Brief: All of the records below must be output exactly, with no pictures carried over.

===== Available data =====

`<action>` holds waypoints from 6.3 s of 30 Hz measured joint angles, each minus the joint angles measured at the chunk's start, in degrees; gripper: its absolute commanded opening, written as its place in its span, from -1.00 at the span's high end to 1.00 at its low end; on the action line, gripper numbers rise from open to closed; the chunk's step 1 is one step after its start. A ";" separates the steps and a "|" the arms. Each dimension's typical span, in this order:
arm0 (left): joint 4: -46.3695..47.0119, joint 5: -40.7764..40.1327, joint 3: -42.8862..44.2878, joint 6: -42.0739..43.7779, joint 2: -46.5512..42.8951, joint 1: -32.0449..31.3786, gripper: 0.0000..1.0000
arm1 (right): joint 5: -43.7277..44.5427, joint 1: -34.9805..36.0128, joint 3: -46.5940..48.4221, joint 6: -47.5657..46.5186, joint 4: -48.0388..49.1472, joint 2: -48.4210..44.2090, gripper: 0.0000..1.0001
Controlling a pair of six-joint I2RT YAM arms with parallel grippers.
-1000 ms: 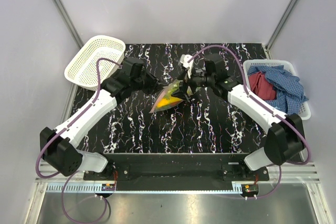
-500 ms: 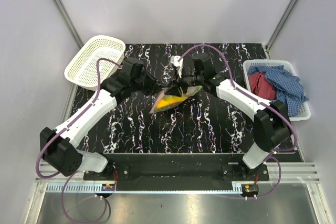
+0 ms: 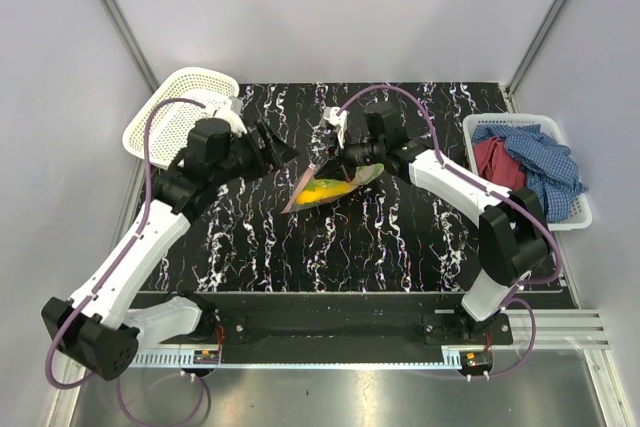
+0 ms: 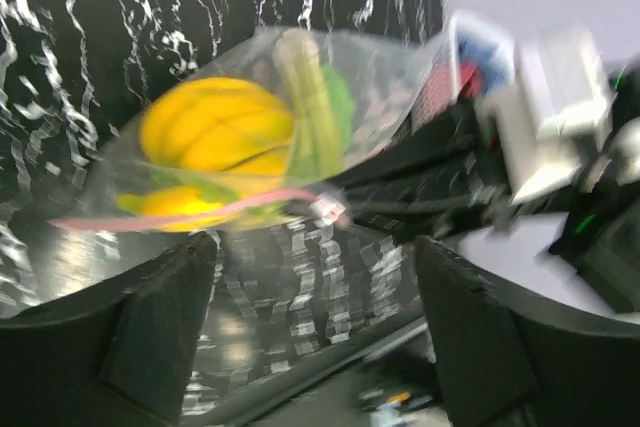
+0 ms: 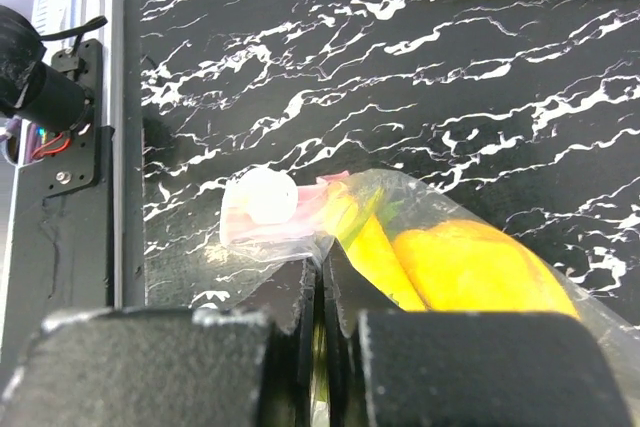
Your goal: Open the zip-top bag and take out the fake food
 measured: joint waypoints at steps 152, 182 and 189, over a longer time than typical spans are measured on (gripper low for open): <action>14.93 26.58 -28.92 32.81 -19.15 4.17 1.00 | -0.48 -4.02 9.77 18.97 -5.51 -8.98 1.00; -3.45 7.26 -3.13 28.76 -19.87 1.79 -0.11 | -20.39 -5.84 7.61 24.83 7.48 -7.78 1.00; -1.79 12.68 -1.92 31.69 -10.67 1.81 -0.13 | -21.59 -5.84 7.58 25.38 7.85 -7.67 1.00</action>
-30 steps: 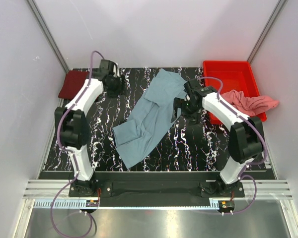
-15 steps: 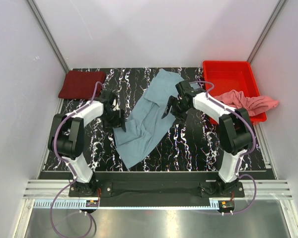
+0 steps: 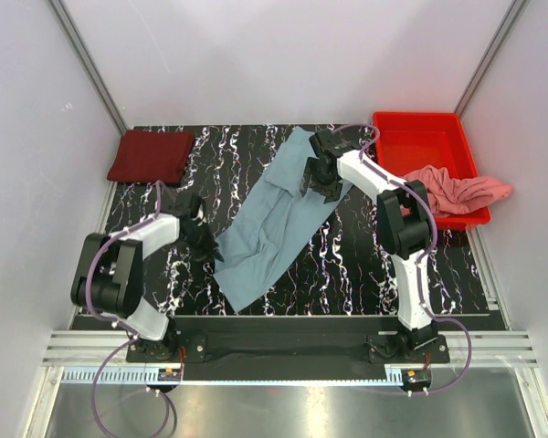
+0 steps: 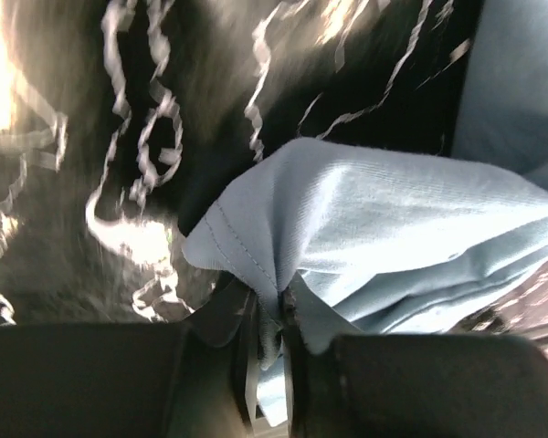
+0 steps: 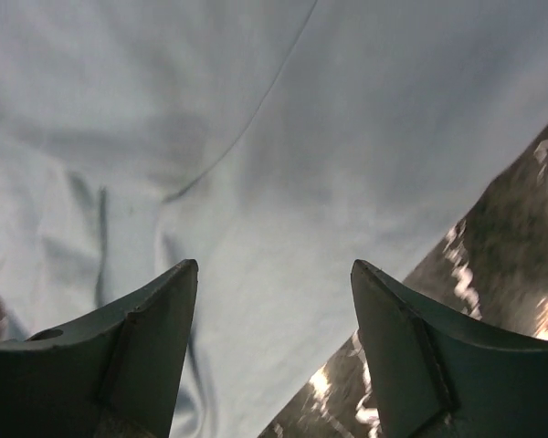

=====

Exercise output:
`<action>` holds waypoints from 6.3 s of 30 Hz measured joint angles, each minus the joint angles measured at the chunk's start, in degrees; gripper: its absolute commanded opening, written as its place in its span, from -1.00 at the span's high end to 1.00 at its low end; on the action line, gripper numbers rise from open to closed; the chunk's step 1 is one step after its start. A ";" separates the steps and a "|" the arms. Each dimension's typical span, in this order:
arm0 (left): joint 4: -46.3695..47.0119, joint 5: -40.7764..40.1327, joint 3: -42.8862..44.2878, joint 6: -42.0739..43.7779, joint 2: -46.5512..42.8951, joint 1: -32.0449..31.3786, gripper: 0.0000..1.0000
arm1 (right): joint 5: -43.7277..44.5427, joint 1: -34.9805..36.0128, joint 3: -46.5940..48.4221, joint 6: -47.5657..46.5186, joint 4: -48.0388..49.1472, joint 2: -48.4210..44.2090, gripper: 0.0000..1.0001
Controlling a pair of six-joint I2RT YAM arms with parallel grippers.
-1000 ms: 
-500 ms: 
+0 ms: 
+0 ms: 
+0 ms: 
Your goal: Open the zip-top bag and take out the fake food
 measured: joint waypoints at steps 152, 182 and 189, over a longer time than typical spans are measured on (gripper low for open): <action>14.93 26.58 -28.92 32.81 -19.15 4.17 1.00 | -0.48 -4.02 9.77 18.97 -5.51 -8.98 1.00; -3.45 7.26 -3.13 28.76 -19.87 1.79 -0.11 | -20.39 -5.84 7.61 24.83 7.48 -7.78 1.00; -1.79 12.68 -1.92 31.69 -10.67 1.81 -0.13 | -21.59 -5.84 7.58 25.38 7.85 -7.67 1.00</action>
-30 steps: 
-15 steps: 
+0 steps: 
+0 steps: 
+0 steps: 

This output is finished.